Once boys have reached the age of puberty, they begin to get erections and nocturnal emissions. It is important that they realize that this is perfectly normal and nothing to be ashamed of. Nocturnal emissions or "wet dreams" are the result of the ejaculation of semen during sleep often caused by a dream of a sexual nature. They may also have strong urges to masturbate. All this is perfectly natural. Parents should be careful that they do not give their sons or daughters the feeling that masturbation and erotic dreams are "dirty" or unnatural. The more matter-of-fact parents are about it, the more healthy their children's attitudes will be towards it.
It's not just physical
It is important that children are made to understand the emotional aspects of sex. Thus, while most schools usually organize a lecture on the topic, these talks tend to be quite clinical and impersonal and confine themselves to the physicality of sex. Teenagers need to understand that the decision to become sexually active should not be a casual one. A person's first sexual experience is an event of great personal significance and should happen when he or she is ready for it. Parents should explain to their children that they may be attracted to several people in their lives, some may be mere infatuations while others may develop into long-term relationships.

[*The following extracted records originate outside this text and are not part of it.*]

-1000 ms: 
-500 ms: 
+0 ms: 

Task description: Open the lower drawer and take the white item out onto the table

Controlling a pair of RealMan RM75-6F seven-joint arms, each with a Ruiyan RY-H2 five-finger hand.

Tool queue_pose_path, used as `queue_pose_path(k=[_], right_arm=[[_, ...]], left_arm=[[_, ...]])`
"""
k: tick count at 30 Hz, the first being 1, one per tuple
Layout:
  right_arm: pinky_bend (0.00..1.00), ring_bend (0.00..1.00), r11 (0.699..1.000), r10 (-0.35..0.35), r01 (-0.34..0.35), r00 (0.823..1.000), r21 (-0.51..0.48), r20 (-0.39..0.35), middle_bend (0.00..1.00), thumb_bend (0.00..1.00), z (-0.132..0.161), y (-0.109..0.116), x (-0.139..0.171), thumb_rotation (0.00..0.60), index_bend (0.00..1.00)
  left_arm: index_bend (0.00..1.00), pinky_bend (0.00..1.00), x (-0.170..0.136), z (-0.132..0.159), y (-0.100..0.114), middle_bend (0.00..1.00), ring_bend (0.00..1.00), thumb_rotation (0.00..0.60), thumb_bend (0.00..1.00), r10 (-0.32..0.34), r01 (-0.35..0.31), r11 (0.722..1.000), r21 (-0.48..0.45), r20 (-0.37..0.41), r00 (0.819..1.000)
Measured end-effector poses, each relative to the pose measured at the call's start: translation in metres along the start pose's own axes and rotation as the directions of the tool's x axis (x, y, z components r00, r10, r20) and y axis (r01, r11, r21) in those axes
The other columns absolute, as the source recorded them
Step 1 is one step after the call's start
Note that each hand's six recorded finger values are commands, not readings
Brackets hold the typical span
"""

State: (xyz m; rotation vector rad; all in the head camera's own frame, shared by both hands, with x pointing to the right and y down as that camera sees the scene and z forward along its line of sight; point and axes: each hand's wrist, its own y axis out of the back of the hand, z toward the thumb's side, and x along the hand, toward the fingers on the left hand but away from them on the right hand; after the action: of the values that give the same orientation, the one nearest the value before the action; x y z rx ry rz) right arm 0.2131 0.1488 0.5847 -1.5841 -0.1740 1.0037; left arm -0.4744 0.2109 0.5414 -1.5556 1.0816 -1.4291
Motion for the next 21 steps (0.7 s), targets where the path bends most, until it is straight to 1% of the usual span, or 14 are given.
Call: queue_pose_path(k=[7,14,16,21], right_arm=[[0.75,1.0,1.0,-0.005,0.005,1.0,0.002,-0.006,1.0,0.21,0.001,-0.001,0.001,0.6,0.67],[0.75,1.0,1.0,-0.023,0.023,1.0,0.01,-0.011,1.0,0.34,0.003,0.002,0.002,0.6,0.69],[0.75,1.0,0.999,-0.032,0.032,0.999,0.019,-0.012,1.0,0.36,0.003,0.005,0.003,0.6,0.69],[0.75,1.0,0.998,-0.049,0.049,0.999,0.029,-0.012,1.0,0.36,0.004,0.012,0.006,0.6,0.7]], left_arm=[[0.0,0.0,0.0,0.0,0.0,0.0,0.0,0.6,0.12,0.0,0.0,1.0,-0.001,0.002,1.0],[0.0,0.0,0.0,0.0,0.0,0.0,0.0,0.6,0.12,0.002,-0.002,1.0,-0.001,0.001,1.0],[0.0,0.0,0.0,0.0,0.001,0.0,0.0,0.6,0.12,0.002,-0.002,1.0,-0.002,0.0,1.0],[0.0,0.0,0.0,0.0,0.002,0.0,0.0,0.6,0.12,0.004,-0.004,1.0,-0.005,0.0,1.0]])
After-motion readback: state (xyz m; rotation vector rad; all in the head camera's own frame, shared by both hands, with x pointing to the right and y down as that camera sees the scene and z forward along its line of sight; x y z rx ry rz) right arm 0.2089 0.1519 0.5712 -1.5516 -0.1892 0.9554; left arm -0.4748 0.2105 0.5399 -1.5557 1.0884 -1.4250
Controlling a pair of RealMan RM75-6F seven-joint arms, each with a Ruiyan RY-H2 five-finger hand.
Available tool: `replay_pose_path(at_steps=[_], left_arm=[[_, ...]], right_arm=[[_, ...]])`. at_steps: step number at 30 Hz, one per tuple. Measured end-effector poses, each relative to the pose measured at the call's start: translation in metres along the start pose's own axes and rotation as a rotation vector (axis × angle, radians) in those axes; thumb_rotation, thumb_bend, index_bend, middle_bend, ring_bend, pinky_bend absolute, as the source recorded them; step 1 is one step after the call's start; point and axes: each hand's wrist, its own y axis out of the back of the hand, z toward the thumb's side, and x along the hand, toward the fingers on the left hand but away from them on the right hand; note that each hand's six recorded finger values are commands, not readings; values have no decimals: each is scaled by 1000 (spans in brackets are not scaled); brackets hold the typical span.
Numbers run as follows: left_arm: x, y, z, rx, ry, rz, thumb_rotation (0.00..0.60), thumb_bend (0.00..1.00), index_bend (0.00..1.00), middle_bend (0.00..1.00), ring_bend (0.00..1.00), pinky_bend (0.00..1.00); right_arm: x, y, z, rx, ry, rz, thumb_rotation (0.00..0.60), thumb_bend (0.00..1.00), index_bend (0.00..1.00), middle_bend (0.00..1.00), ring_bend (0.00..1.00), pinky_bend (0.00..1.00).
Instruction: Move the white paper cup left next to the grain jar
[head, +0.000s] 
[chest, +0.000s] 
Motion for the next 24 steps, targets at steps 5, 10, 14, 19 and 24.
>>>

Teenagers should realize that their bodies are their own to do with as they see fit, according to their desires and after exercising sound judgement. However, they should never have sex or engage in any other form of physical contact under pressure from another person, or to please someone else. There is a common misconception among parents that open communication about sexual feelings and the sexual act will have the effect of increasing the likelihood of young people becoming sexually active. On the contrary, parents who discuss sex openly, in a natural manner, are merely equipping their children with the requisite knowledge so that whenever they decide that they are ready to become sexually active, they will be making an informed decision and understand its consequences. Many children go through life with warped ideas about sex merely because their parents were too embarrassed to talk about it. Such children are left to gather information piecemeal from friends, books and the media and the conclusions they draw need not necessarily be the right ones.